WHAT TO PRODUCE »
Print the line containing "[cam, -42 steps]" and each line after it through the end of the material below, exactly as it appears, but skip the pictures.

§

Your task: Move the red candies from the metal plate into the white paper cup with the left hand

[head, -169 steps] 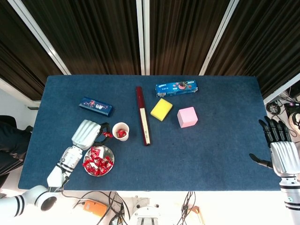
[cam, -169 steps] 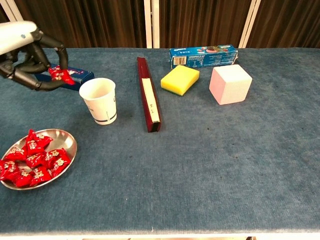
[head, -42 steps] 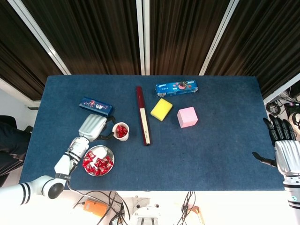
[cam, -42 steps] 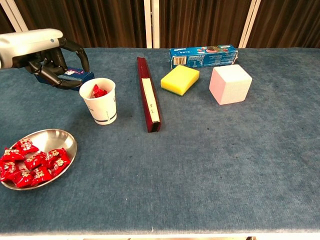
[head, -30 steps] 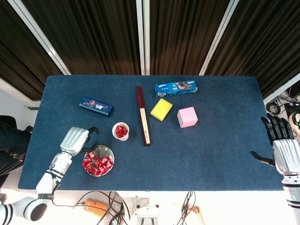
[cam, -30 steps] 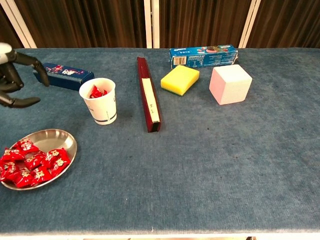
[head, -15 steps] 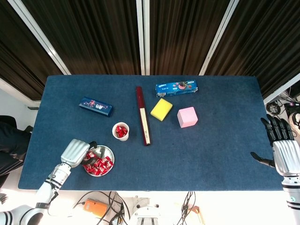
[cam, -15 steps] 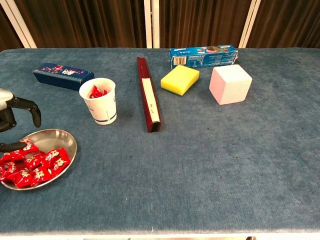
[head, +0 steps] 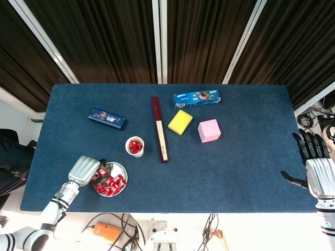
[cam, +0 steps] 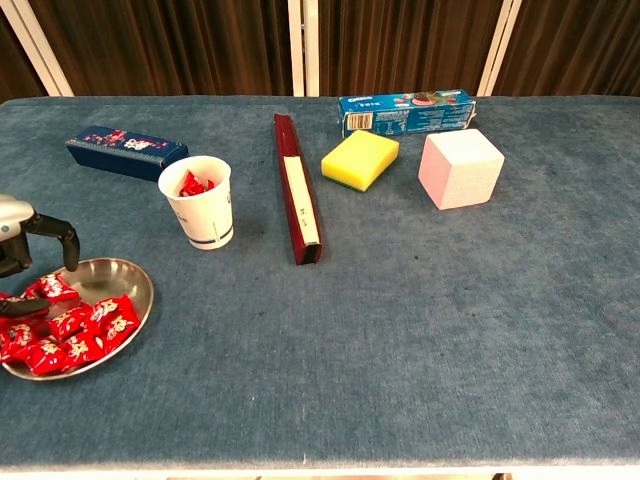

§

ANSWER BELOW »
[cam, -42 steps] 
[head, -30 steps] 
[cam, -30 steps] 
[head, -15 steps] 
[cam, -15 steps] 
[head, +0 steps] 
[cam, +0 steps] 

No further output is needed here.